After a two-day winning streak, the domestic stock market closed with a marginal loss amid the profit booking on Wednesday. The broader Nity50 and Sensex fell 0.12% and 0.20% respectively, with the 50-stock index closing below 16,250 and the latter near 54,200. Following the benchmarks, Nifty mid cap and small cap closed down 0.2% and 0.4% respectively.

Meanwhile, FMCG, Pharmaceuticals and Healthcare gained as much as 1.25%, preventing the market from slipping further. Outside of these sectors, all Nifty sector indices closed in the red, with Realty and PSU Bank taking the maximum hit.

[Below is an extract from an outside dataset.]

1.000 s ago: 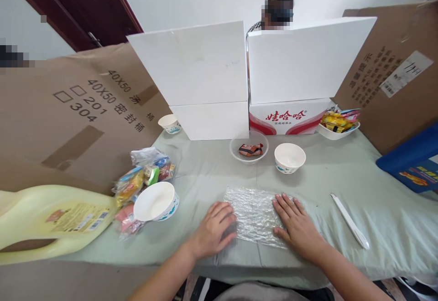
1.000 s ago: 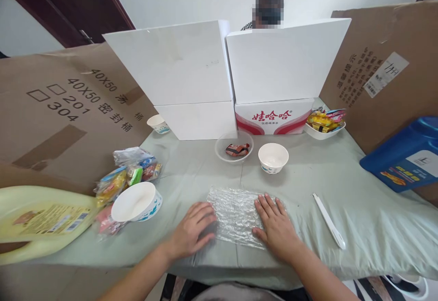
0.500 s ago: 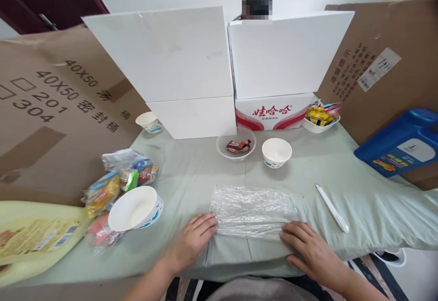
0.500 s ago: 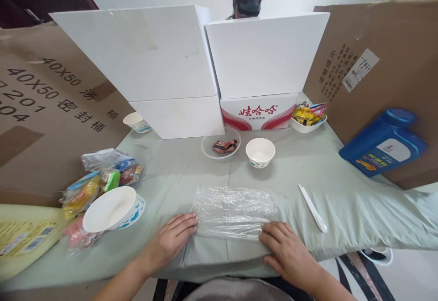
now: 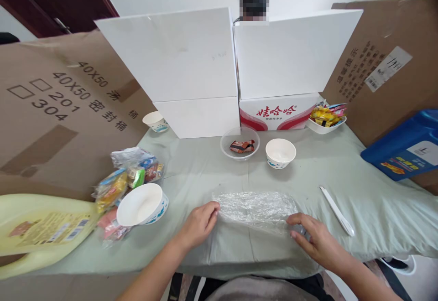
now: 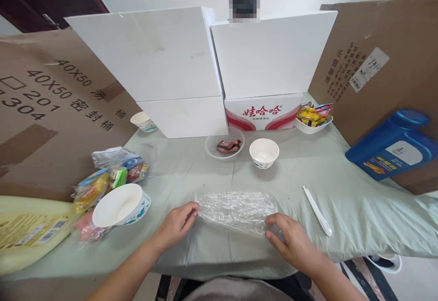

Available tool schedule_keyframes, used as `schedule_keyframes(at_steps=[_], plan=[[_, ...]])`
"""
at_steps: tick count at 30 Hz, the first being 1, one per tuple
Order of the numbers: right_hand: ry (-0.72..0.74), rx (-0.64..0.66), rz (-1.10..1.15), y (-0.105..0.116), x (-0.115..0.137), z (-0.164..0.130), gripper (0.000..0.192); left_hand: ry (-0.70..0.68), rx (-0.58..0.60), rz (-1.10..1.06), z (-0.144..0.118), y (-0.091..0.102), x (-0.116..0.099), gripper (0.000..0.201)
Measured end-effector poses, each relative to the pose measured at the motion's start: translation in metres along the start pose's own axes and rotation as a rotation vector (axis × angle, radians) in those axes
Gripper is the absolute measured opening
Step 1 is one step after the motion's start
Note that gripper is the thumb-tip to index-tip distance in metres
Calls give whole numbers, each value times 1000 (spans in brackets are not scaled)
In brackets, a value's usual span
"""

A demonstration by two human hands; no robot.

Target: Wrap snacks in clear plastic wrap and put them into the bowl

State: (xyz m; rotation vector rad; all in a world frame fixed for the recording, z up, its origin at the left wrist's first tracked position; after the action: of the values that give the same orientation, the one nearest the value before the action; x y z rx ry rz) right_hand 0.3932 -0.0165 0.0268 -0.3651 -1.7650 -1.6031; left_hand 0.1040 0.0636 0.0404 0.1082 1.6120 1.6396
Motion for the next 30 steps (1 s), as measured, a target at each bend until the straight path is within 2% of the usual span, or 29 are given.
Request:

“With support from pharma and FMCG stocks, the domestic market saw a steady run to the weak European market open. Soaring retail inflation in the UK as well as assurance from the chairman of the Fed to lower inflation, have disrupted sentiment, risking larger rate hikes,” said Vinod Nair, head of research at Geojit Financial Services.

With the prospect of a significant hike in interest rates by global central banks, investors are advised to allocate a higher weighting to sectors that are less affected by such policies such as defensive ones, Nair suggested.

Gaurav Ratnaparkhi, Head of Technical Research, Sharekhan of BNP Paribas, opined that the short-term pullback was still intact and that Nifty could attract buying interest around 16,200.

“The Nifty opened on a positive note and attempted to build on this positive momentum. However, on the upside it stumbled near 16,400 where it attracted profit bookings,” Gaurav said.

The internal structure of the recent rise shows that today’s negative close is a minor pause and the short-term pullback is still intact, he said.

Ratnaparkhi was of the view that the index should experience new buying support around 16200. “Thus, this minor dip can be seen as a new buying opportunity from a short-term trading perspective. On the higher side, the short-term target is pegged at 16,500. The 16,000 level will act as short-term support,” he recommended.

Nifty found resistance at the crucial resistance at 16400 and slipped below, closing with a marginal loss, said Rupak De, senior technical analyst at LKP Securities.

On the daily chart, the index remained well below the short-term moving average, he said.

“The daily RSI is in the bullish crossover. The trend should remain sideways in the short term. Resistance at the upper end is placed at 16,400. At the lower end, support is visible at 16,000,” Rupak added. Of.

Meanwhile, FIIs continued their selling spree by selling shares to the tune of Rs 2,192.44 crore in the Indian market on Tuesday. Furthermore, they have remained net sellers so far in the month with a sales figure of Rs 36,682.40 till May 17.